*WHAT NEEDS TO BE DONE*. The answer is a single figure: how many lines below contain the word "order".

*EXTRACTED DATA*.
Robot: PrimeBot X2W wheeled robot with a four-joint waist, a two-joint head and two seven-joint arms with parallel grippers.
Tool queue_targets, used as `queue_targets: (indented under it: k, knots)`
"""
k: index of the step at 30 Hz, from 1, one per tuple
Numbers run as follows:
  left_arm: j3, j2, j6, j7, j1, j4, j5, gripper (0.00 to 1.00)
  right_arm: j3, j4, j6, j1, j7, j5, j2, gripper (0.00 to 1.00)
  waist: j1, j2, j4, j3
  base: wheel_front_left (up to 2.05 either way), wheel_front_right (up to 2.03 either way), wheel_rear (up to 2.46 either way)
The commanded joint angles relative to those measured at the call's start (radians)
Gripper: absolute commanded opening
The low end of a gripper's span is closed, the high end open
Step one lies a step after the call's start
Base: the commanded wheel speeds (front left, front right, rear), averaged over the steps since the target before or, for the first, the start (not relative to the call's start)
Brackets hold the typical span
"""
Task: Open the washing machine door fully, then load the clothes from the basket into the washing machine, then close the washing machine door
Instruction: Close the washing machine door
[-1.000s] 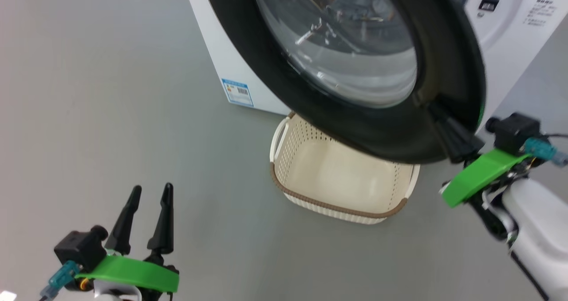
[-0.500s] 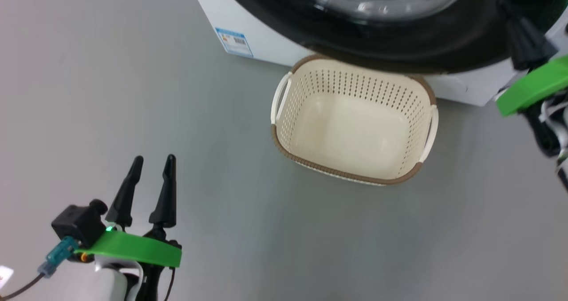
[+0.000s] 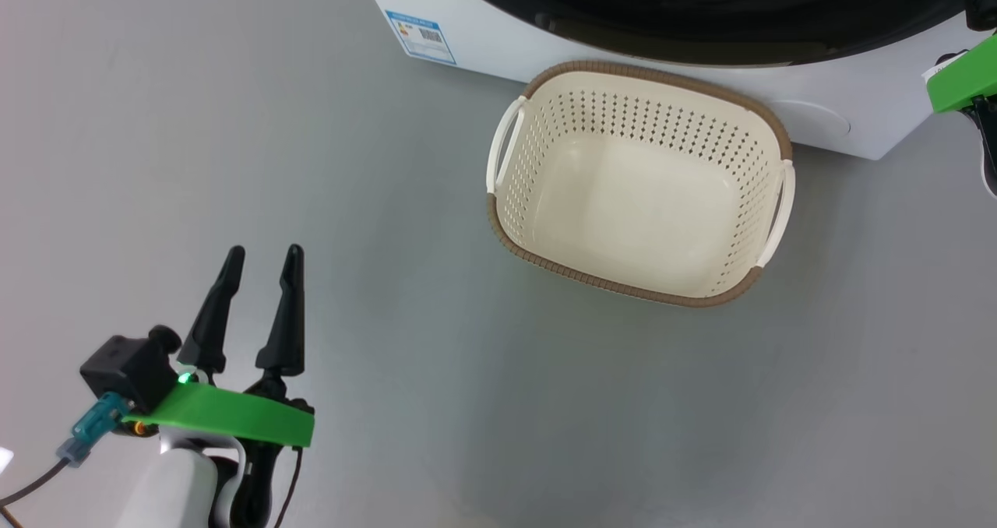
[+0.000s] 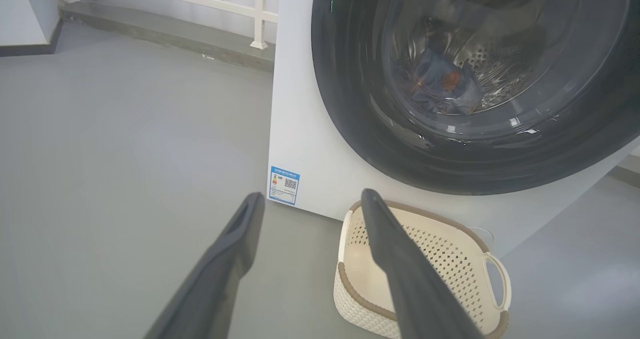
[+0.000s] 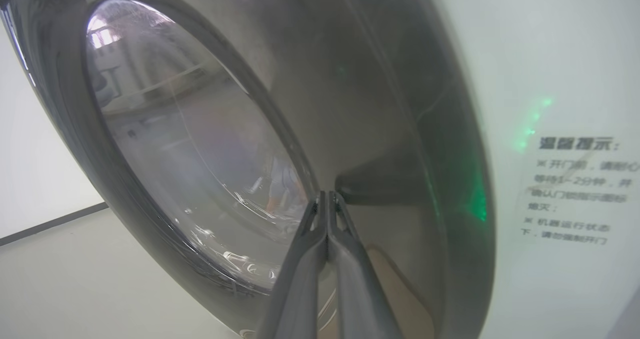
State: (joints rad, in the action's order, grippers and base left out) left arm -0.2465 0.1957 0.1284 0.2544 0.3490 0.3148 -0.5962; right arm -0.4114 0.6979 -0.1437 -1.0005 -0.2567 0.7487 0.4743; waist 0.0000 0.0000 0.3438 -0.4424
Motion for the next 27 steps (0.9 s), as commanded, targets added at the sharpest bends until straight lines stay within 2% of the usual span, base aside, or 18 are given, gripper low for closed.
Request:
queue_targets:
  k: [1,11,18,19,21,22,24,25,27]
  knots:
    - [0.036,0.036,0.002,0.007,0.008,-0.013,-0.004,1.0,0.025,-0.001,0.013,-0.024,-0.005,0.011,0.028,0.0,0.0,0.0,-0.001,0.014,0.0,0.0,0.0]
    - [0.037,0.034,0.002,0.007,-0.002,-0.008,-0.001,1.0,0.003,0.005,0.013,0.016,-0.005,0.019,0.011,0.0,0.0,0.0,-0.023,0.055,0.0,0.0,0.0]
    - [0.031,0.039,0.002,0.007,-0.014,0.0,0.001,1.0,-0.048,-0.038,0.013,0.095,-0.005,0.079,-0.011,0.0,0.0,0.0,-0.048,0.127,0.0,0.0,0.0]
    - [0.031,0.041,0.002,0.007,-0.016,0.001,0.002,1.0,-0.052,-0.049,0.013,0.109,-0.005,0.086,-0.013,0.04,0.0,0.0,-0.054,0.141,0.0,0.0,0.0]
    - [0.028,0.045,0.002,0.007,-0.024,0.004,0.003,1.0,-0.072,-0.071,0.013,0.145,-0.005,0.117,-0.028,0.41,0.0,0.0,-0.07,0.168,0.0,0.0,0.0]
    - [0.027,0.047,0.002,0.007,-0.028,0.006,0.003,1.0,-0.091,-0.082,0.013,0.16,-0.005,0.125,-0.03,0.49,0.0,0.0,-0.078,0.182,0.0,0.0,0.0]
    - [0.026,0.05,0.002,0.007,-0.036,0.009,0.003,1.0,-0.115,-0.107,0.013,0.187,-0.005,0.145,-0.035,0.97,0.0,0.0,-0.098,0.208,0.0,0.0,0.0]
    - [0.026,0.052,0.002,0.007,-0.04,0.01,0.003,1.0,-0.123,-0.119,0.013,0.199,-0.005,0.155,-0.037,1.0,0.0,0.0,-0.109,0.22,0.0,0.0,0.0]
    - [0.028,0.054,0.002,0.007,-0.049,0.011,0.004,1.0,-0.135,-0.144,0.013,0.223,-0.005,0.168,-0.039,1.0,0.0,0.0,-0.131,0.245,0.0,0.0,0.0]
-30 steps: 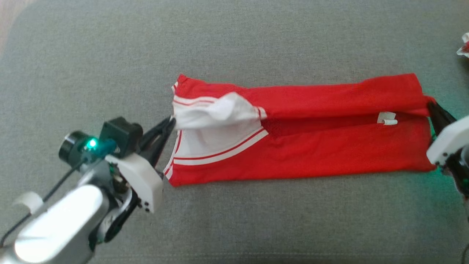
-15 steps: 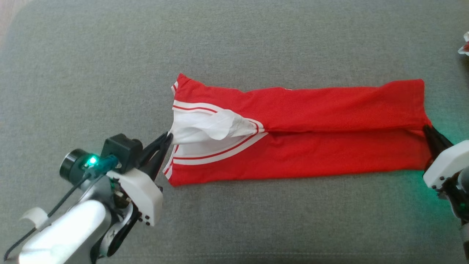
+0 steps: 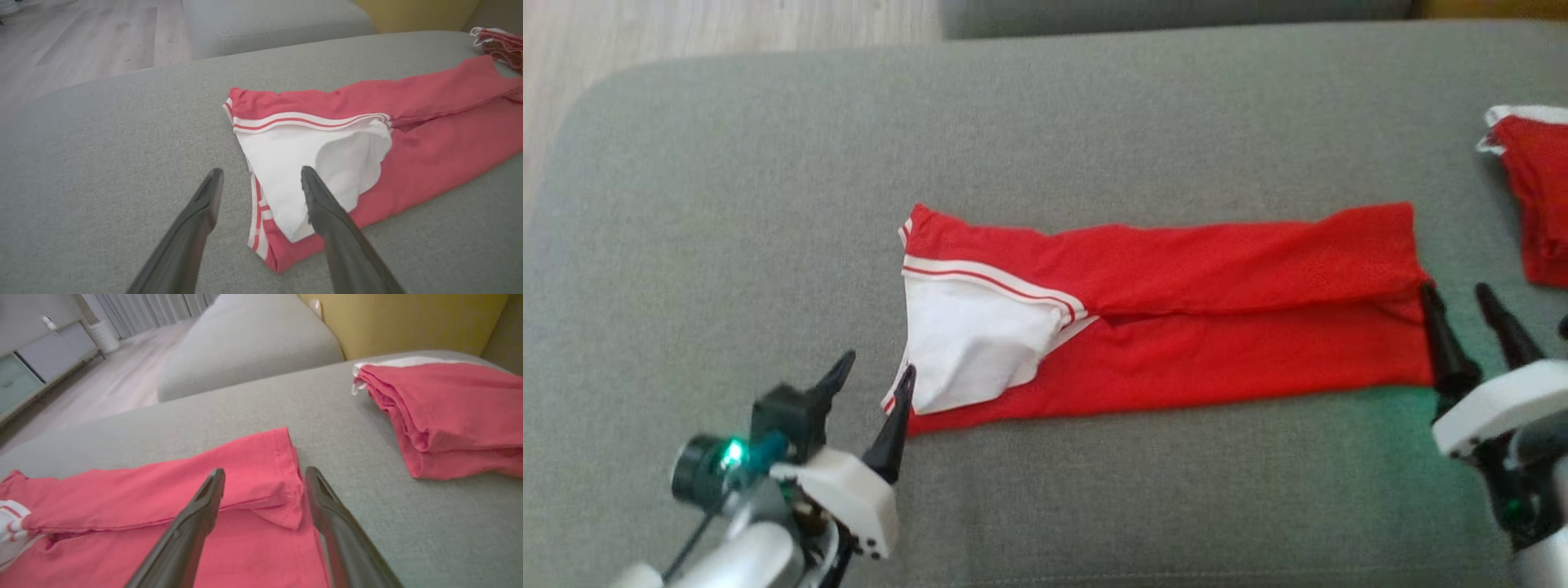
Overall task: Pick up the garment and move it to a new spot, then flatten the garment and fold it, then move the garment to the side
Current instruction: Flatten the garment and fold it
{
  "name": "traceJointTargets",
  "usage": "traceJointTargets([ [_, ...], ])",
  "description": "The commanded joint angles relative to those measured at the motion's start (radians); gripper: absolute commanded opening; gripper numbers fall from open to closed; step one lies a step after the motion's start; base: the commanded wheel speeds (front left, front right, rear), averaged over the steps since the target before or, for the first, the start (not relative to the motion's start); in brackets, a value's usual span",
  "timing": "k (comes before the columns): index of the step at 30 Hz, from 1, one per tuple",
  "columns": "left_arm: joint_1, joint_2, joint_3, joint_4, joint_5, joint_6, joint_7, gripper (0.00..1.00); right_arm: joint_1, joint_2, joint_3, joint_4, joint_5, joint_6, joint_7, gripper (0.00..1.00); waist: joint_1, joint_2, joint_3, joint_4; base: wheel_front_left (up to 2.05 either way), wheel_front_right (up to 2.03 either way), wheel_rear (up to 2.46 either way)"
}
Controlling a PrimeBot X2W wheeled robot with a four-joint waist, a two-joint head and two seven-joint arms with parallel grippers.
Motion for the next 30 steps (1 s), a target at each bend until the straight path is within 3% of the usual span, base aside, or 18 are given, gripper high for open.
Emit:
traceJointTargets([
  [1,-0.015,0.016,0.051,-0.013,0.0,0.012,-0.025,1.0,0.005,-0.006,0.025,-0.039,0.014,0.007,-0.032,1.0,0.0001,-0.0001,-0.029,-0.008,0.0,0.0,0.0],
  [8,0.084,-0.075,0.15,0.002,0.009,0.088,-0.115,1.0,0.055,0.04,0.084,-0.02,0.025,0.007,-0.195,1.0,0.0001,-0.0001,-0.095,-0.016,0.0,0.0,0.0],
  [15,0.213,-0.203,0.366,-0.111,0.193,0.136,-0.118,1.0,0.082,0.072,0.127,0.021,-0.006,0.007,-0.309,1.0,0.0001,-0.0001,-0.134,-0.016,0.0,0.0,0.0],
  [18,0.276,-0.271,0.45,-0.158,0.255,0.105,-0.118,1.0,0.098,0.098,0.1,0.053,-0.012,0.007,-0.328,1.0,0.0001,-0.0001,-0.151,-0.006,0.0,0.0,0.0],
  [21,0.323,-0.33,0.501,-0.179,0.312,0.045,-0.118,1.0,0.099,0.121,0.073,0.105,-0.022,0.007,-0.317,1.0,0.0001,-0.0001,-0.16,0.01,0.0,0.0,0.0],
  [25,0.361,-0.369,0.518,-0.155,0.414,-0.025,-0.118,1.0,0.075,0.134,0.044,0.166,-0.043,0.007,-0.297,1.0,0.0001,-0.0001,-0.17,0.033,0.0,0.0,0.0],
  [30,0.382,-0.391,0.515,-0.103,0.514,-0.059,-0.118,1.0,0.026,0.123,-0.009,0.252,-0.083,0.007,-0.247,1.0,0.0001,-0.0001,-0.171,0.069,0.0,0.0,0.0],
])
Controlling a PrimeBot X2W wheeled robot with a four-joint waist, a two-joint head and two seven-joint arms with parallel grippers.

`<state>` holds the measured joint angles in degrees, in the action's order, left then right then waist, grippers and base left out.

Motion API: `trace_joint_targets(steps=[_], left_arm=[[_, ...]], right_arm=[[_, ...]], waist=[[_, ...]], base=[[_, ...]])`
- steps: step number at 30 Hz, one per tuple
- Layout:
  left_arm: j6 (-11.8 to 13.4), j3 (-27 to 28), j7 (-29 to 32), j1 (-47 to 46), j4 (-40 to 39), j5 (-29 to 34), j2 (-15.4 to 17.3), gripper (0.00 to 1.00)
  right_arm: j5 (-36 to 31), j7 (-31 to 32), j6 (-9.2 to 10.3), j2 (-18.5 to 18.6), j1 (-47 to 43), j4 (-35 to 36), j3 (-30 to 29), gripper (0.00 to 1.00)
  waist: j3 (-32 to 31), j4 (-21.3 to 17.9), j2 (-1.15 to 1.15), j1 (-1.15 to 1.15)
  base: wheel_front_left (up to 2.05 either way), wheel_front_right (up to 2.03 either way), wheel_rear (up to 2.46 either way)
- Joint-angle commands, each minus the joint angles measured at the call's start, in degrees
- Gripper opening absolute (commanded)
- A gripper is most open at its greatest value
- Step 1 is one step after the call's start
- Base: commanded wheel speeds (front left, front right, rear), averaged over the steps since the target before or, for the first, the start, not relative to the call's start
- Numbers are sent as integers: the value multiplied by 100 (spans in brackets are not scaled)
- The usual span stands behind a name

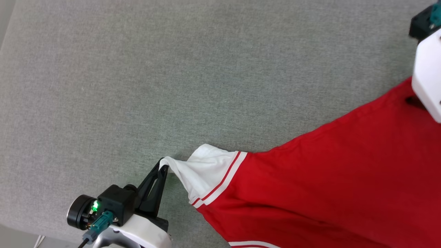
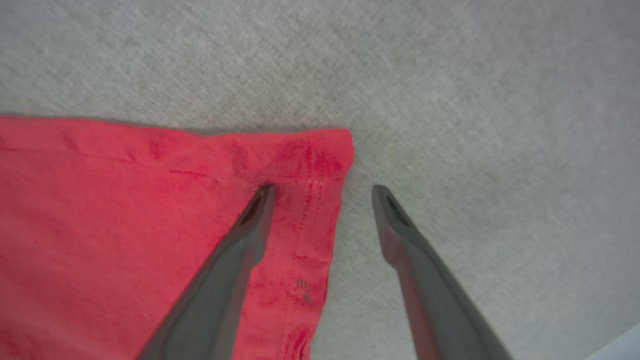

*RESULT OF THE EXERCISE*. 2